La vie à l'étranger n'était pas celle que montrent les films.
Il faisait froid — pas seulement à cause de la météo, mais à cause de la solitude d'être étrangère dans un pays qui ne vous accueille pas toujours les bras ouverts. C'était difficile — gérer un foyer, élever des enfants dans des écoles étrangères, dans une langue étrangère, avec des coutumes étrangères qui se sentaient parfois hostiles à ce qu'ils étaient.
Mais ils se sont adaptés. Comme les Ivoiriens le font toujours. Car chez nous, on le dit et on le vit : "Découragement n'est pas Ivoirien." Quand la vie pousse, l'Ivoirien pousse plus fort.
Son mari travaillait. Sorognime, au début, n'en avait pas le droit. Pas de permis de travail. Pas d'autorisation. Juste quatre murs, des rues étrangères derrière la fenêtre, et des enfants à élever dans un monde qui ne ressemblait pas encore à une maison.

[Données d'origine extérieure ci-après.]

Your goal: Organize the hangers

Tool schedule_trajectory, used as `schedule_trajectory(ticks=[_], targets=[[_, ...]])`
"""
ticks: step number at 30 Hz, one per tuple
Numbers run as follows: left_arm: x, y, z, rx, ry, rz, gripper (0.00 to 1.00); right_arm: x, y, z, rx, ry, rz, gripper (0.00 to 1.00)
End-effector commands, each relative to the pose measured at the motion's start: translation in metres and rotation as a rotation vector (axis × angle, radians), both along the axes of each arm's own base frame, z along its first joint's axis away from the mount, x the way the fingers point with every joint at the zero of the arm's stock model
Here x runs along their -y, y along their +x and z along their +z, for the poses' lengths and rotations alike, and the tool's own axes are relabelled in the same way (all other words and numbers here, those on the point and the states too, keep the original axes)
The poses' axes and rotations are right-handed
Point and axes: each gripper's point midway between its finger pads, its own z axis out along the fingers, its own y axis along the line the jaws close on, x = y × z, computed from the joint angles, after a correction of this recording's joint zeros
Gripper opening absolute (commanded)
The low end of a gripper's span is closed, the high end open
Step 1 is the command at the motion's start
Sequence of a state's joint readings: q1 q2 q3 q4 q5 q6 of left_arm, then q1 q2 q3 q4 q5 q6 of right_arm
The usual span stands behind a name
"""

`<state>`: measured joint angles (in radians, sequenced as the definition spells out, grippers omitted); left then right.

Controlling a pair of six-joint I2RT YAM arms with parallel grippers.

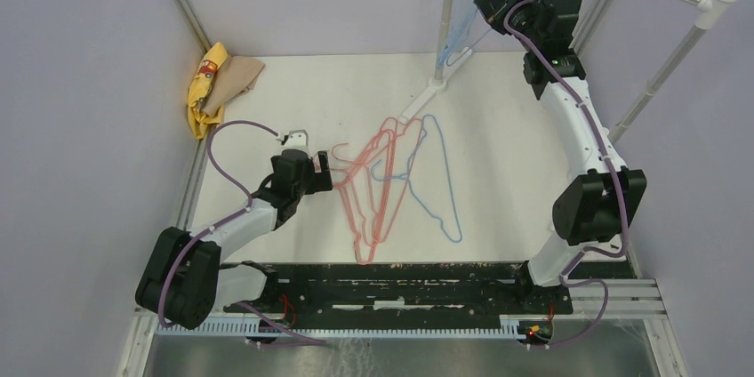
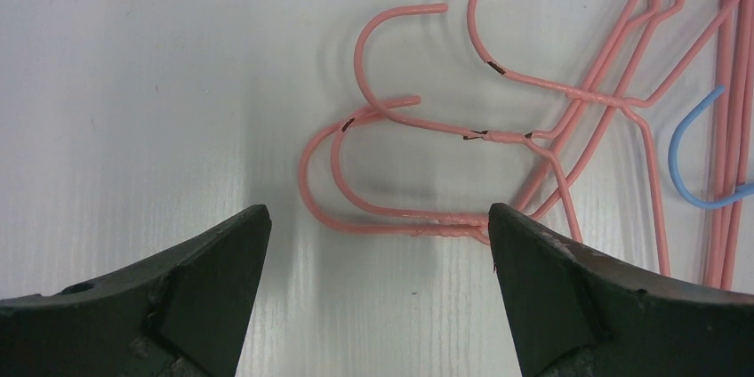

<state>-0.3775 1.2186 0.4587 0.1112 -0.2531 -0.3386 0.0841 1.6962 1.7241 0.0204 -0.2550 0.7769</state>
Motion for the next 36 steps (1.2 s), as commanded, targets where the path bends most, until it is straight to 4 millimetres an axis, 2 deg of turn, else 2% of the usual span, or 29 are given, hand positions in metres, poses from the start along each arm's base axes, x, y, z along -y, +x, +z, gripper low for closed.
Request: schedule_trajectory(ticks=[1,5,8,15,18,20,26,32,36], targets=[[0.008,0.013,0.014,0.053,-0.045,0.007,0.99,-0.002,-0.009,-0.004,-0.013,-0.007,0.02,0.2],[0.008,0.013,0.013,0.05,-0.045,0.006,0.99,0.011,-0.024,-0.008,-0.012,-0.038,-0.045,0.41],[0.009,0.013,0.012,0.047,-0.047,0.005,0.99,0.017,-0.043,0.0,0.003,-0.065,-0.07,0.56],[0.012,0.013,0.005,0.032,-0.056,-0.002,0.99,0.037,-0.101,0.008,0.043,-0.157,-0.141,0.76],[0.012,0.013,0.003,0.027,-0.053,-0.004,0.99,0.039,-0.128,-0.003,0.026,-0.203,-0.131,0.79],[0.012,0.014,0.002,0.026,-0.051,-0.002,0.99,0.035,-0.143,-0.023,-0.024,-0.239,-0.111,0.78],[0.012,0.014,-0.001,0.017,-0.05,-0.004,0.99,0.007,-0.181,-0.126,-0.226,-0.404,-0.078,0.74],[0.012,0.013,0.0,0.021,-0.051,-0.001,0.99,-0.05,-0.214,-0.227,-0.399,-0.497,0.088,0.66],[0.013,0.014,-0.003,0.012,-0.05,-0.003,0.99,-0.082,-0.224,-0.271,-0.481,-0.594,0.214,0.56]])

Là où la plupart des gens se seraient sentis piégés, Sorognime a ressenti autre chose. Elle a stratégisé. Pendant que son mari ramenait les revenus, elle étudiait. Elle observait. Elle réfléchissait profondément à l'avenir. Elle a commencé à planifier des investissements à long terme. Silencieusement. Méthodiquement. C'est ici que la femme d'affaires en Sorognime est née — pas dans une salle de classe, mais dans le silence d'un appartement étranger, refusant de gaspiller une seule journée.
Ils ont construit une vie — pas une vie glamour, mais une vraie, tenue ensemble par la foi et la promesse tacite qu'ils s'étaient faite le jour où ils avaient fait leurs valises à Yopougon.
"Un jour, on rentre. Et quand on rentre, on rentre dans notre maison."
Alors ils ont économisé. Chaque mois. Fidèlement. Envoyant de l'argent chez eux — à des membres de la famille de confiance, à des gens qui les aimaient.